*Task prompt*
Word for word, transcribe the data below.

*Recorded information*

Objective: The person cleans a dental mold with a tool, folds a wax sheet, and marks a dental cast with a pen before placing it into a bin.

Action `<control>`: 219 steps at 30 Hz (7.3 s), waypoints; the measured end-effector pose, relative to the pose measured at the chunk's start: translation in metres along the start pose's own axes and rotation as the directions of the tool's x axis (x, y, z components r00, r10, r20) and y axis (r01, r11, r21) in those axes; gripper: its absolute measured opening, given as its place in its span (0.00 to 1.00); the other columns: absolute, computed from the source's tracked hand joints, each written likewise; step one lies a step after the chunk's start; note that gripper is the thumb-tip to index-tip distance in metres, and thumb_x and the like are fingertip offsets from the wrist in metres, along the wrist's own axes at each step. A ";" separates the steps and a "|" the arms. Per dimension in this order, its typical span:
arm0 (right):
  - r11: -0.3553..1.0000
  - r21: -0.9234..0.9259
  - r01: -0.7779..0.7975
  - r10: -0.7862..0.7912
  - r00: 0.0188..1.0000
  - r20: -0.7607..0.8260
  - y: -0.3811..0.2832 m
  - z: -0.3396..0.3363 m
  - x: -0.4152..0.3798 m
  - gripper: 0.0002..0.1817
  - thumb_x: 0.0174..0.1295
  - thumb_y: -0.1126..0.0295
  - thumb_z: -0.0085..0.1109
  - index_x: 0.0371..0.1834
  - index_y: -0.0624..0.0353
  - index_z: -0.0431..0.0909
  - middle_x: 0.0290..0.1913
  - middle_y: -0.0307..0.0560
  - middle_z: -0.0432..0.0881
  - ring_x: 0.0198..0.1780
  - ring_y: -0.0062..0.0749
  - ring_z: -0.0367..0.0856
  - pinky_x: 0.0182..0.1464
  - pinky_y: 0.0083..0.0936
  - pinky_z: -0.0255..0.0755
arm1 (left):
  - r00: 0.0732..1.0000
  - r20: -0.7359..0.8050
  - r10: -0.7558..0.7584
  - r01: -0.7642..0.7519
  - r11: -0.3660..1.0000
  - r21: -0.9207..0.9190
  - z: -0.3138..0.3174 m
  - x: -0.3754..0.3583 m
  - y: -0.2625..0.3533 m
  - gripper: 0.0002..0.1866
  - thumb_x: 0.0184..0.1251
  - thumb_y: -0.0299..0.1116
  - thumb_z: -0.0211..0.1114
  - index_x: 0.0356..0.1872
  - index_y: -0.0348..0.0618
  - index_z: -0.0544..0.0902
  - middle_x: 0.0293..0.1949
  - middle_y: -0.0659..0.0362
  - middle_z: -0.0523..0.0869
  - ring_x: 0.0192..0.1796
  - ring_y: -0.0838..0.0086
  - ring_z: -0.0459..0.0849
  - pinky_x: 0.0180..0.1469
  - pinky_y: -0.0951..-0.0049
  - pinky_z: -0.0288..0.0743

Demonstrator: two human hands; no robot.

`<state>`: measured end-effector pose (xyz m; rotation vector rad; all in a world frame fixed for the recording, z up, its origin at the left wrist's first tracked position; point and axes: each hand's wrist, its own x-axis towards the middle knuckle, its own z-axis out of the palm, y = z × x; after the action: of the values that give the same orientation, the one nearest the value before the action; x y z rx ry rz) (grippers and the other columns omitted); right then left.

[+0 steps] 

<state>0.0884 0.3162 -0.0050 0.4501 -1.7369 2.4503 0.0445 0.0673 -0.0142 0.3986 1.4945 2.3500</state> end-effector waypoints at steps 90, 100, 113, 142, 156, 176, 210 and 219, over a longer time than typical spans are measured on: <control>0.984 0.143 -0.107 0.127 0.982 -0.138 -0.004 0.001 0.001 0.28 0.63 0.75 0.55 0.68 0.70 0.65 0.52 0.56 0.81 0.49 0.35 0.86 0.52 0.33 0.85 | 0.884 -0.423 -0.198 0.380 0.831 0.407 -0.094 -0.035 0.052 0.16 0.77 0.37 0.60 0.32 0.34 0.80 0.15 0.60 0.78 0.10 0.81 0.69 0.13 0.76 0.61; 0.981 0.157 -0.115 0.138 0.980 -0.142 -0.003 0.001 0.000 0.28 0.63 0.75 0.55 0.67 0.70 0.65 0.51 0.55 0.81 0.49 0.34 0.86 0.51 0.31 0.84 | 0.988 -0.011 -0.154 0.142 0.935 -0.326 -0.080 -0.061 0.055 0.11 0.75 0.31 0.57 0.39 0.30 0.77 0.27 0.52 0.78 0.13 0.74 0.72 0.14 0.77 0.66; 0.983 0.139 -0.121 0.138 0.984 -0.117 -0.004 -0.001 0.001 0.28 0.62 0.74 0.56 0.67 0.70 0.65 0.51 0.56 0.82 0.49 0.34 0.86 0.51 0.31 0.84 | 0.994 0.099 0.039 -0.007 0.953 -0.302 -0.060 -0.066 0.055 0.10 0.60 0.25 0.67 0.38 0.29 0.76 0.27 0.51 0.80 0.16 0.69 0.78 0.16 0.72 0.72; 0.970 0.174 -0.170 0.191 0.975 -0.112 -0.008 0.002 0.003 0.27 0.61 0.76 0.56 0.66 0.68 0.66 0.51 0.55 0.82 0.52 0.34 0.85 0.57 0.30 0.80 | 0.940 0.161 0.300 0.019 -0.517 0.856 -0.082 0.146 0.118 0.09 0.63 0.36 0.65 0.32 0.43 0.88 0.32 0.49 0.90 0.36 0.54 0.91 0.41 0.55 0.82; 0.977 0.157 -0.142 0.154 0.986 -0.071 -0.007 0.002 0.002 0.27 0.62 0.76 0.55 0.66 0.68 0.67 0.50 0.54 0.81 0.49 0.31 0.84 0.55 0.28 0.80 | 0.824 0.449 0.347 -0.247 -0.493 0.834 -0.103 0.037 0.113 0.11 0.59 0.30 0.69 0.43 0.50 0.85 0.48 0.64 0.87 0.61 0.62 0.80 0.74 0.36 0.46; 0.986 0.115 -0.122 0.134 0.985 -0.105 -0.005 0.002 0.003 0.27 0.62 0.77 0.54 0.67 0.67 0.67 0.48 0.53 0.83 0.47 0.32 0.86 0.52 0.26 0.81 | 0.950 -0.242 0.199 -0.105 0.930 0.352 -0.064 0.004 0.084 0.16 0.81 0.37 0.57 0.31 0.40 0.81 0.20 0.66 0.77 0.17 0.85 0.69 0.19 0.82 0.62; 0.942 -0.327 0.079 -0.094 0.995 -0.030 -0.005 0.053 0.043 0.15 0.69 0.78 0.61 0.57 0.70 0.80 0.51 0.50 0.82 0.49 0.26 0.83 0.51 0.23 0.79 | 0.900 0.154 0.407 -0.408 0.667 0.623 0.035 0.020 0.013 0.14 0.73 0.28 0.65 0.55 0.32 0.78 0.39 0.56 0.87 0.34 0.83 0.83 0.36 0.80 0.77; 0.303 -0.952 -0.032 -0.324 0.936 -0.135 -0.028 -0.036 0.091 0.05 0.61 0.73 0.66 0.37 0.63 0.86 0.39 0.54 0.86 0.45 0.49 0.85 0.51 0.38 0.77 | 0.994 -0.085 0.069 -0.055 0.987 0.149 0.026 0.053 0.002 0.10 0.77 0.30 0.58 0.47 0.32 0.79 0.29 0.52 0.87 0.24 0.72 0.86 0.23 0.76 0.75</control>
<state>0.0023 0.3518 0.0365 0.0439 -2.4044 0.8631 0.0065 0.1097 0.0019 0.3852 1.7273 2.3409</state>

*Answer to this exercise*
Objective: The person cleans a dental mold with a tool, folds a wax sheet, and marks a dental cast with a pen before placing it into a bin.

Action `<control>`: 219 steps at 30 Hz (7.3 s), waypoints; the measured end-effector pose, relative to the pose measured at the chunk's start: translation in metres along the start pose's own axes and rotation as the directions of the tool's x axis (x, y, z components r00, r10, r20) and y axis (r01, r11, r21) in those axes; gripper: its absolute measured opening, given as its place in its span (0.00 to 1.00); the other columns: absolute, computed from the source's tracked hand joints, each written likewise; step one lies a step after the chunk's start; note that gripper is the thumb-tip to index-tip distance in metres, and thumb_x and the like are fingertip offsets from the wrist in metres, along the wrist's own axes at each step. A ";" separates the steps and a "|" the arms. Per dimension in this order, its typical span:
arm0 (right):
  - r11: -0.3553..1.0000
  - r21: -0.9234..0.9259
  - r01: -0.7779..0.7975
  - r10: -0.7862..0.7912
  - r00: 0.0188..1.0000
  - r20: -0.7607..0.8260
  - y: -0.3811..0.2832 m
  - z: -0.3396..0.3363 m
  - x: -0.4152..0.3798 m
  - gripper: 0.0002..0.1817
  - thumb_x: 0.0174..0.1295
  - thumb_y: -0.1126..0.0295
  - thumb_z: -0.0085..0.1109
  - index_x: 0.0371..0.1834
  - index_y: -0.0624..0.0353
  - index_z: -0.0431..0.0909
  - middle_x: 0.0290..0.1913
  - middle_y: -0.0307..0.0560
  - middle_z: -0.0432..0.0881
  - ring_x: 0.0198..0.1780
  - ring_y: -0.0062..0.0749
  - ring_z: -0.0367..0.0856
  - pinky_x: 0.0182..0.1464
  - pinky_y: 0.0083..0.0936
  - pinky_z: -0.0255..0.0755
arm1 (left):
  - r00: 0.0732..1.0000
  - r20: -0.7359..0.8050
  - r10: -0.7558..0.7584
  - r01: -0.7642..0.7519
  - r11: -0.3660..1.0000
  - r21: -0.9207..0.9190
  - z: -0.3138..0.3174 m
  - x: -0.3754..0.3583 m
  - y: -0.2625..0.3533 m
  - gripper: 0.0002..0.1866
  - thumb_x: 0.0184..0.1251
  - thumb_y: -0.0299..0.1116
  - thumb_z: -0.0211..0.1114
  - index_x: 0.0356..0.1872
  - index_y: -0.0348..0.0618
  - index_z: -0.0544..0.0902
  - middle_x: 0.0293..0.1949
  - middle_y: -0.0659..0.0362
  - middle_z: -0.0523..0.0869
  - ring_x: 0.0192..0.1796
  - ring_y: -0.0838..0.0086
  - ring_z: -0.0459..0.0849
  - pinky_x: 0.0180..0.1469
  - pinky_y: -0.0951..-0.0049
  - pinky_z: -0.0288..0.0743

Demonstrator: two human hands; no robot.

`<state>`: measured end-effector pose (xyz m; rotation vector rad; all in a world frame fixed for the recording, z up, its origin at the left wrist's first tracked position; point and axes: each hand's wrist, its own x-axis towards the middle knuckle, its own z-axis out of the palm, y = z × x; after the action: of the values that give the same orientation, the one nearest the value before the action; x y z rx ry rz) (grippers and the other columns omitted); right then left.

[+0 steps] 

<state>0.0884 0.3162 -0.0050 0.4501 -1.7369 2.4503 0.0445 0.0673 -0.0142 0.3986 1.4945 2.3500</state> end-effector waypoints at steps 90, 100, 113, 142, 156, 176, 210 and 219, over a longer time than typical spans are measured on: <control>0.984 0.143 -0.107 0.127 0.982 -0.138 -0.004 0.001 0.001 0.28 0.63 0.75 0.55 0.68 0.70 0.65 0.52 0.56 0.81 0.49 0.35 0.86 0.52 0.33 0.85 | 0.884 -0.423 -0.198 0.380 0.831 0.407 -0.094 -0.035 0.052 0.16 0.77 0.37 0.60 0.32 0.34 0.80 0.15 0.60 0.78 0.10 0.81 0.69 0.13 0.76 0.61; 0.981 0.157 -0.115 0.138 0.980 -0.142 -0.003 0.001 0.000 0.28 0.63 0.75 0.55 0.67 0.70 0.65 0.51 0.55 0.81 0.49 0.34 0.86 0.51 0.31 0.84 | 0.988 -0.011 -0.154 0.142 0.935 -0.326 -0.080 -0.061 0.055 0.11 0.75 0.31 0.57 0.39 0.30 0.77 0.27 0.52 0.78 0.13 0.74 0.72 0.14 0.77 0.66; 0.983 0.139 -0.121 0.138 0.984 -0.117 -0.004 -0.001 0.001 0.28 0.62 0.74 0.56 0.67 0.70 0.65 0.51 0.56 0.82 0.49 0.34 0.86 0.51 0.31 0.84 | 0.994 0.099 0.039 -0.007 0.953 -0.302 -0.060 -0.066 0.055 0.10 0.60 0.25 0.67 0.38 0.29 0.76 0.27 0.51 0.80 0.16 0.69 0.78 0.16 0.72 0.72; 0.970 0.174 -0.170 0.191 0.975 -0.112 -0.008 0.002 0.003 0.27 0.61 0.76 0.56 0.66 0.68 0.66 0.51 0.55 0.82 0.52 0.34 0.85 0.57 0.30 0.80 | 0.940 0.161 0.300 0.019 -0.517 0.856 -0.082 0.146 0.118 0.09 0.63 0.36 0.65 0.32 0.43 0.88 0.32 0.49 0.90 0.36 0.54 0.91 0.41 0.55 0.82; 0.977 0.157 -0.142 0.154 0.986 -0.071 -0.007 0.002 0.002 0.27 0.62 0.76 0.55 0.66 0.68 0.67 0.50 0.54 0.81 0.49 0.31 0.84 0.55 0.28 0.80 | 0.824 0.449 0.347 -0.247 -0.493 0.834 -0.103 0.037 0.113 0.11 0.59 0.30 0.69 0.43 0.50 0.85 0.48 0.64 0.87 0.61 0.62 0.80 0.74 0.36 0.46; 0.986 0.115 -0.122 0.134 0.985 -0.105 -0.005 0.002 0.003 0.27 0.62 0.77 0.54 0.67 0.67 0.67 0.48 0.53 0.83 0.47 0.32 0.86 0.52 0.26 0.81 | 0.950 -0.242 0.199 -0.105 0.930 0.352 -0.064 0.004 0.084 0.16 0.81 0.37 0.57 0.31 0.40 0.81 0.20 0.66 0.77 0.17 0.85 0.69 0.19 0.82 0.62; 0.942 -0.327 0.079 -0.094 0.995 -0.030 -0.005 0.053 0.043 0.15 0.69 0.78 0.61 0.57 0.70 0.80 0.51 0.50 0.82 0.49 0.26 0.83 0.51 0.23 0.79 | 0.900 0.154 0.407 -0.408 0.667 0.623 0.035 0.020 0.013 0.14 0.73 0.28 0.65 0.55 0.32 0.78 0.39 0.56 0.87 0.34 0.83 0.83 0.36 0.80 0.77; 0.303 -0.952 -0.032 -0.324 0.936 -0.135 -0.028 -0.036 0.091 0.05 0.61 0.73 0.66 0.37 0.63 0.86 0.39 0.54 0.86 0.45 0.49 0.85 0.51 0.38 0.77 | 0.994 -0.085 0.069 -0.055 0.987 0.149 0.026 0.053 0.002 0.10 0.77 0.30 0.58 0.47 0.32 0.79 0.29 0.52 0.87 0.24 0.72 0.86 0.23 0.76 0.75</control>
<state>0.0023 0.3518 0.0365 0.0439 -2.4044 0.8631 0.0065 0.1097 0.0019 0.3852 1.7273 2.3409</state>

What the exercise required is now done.